■ TASK INPUT
* * *

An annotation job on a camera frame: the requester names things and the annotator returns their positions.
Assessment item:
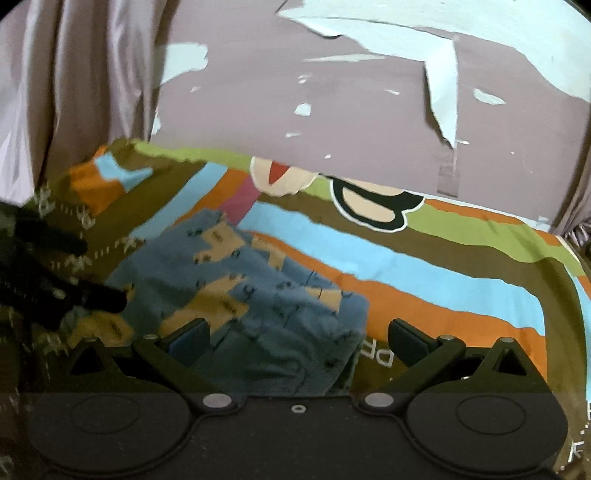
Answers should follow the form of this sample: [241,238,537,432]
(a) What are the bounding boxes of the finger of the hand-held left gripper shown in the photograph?
[16,219,89,257]
[58,279,129,315]

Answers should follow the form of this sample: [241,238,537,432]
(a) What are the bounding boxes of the colourful printed blanket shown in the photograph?
[0,137,591,477]

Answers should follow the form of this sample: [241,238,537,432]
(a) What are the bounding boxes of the blue patterned pants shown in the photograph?
[105,209,371,398]

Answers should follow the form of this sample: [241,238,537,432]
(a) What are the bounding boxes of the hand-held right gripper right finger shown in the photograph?
[353,318,553,411]

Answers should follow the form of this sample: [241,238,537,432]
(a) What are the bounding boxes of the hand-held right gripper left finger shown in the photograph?
[68,318,242,412]

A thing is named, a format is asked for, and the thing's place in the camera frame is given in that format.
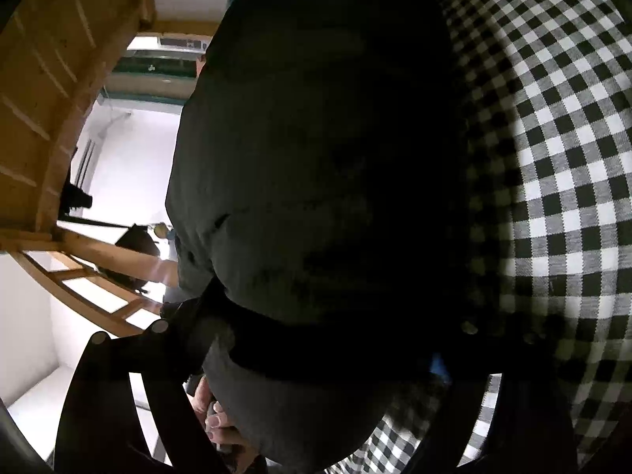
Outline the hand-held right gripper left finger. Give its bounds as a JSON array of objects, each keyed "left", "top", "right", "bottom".
[{"left": 53, "top": 320, "right": 211, "bottom": 474}]

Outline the black bag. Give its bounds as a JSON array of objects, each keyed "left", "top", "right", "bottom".
[{"left": 98, "top": 224, "right": 165, "bottom": 294}]

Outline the black white checkered cloth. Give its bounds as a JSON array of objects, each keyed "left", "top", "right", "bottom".
[{"left": 323, "top": 0, "right": 632, "bottom": 474}]

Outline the green framed window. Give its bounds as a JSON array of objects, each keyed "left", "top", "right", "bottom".
[{"left": 100, "top": 34, "right": 214, "bottom": 107}]

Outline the black garment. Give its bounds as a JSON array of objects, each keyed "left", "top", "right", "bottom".
[{"left": 164, "top": 0, "right": 472, "bottom": 473}]

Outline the wooden bed frame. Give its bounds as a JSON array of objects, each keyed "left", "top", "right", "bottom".
[{"left": 0, "top": 0, "right": 220, "bottom": 339}]

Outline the small black object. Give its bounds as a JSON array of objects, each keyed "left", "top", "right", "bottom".
[{"left": 59, "top": 180, "right": 94, "bottom": 211}]

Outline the person's left hand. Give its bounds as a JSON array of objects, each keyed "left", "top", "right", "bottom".
[{"left": 190, "top": 374, "right": 255, "bottom": 474}]

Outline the person's left forearm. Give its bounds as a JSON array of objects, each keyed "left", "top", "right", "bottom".
[{"left": 162, "top": 226, "right": 184, "bottom": 307}]

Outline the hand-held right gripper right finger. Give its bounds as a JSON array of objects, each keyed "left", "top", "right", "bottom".
[{"left": 419, "top": 320, "right": 582, "bottom": 474}]

* * *

■ TASK TO CARRY OUT
The lines above that hold the word "camera" need counting; write the count and nothing more.

■ SOLUTION FOR THIS PROBLEM
2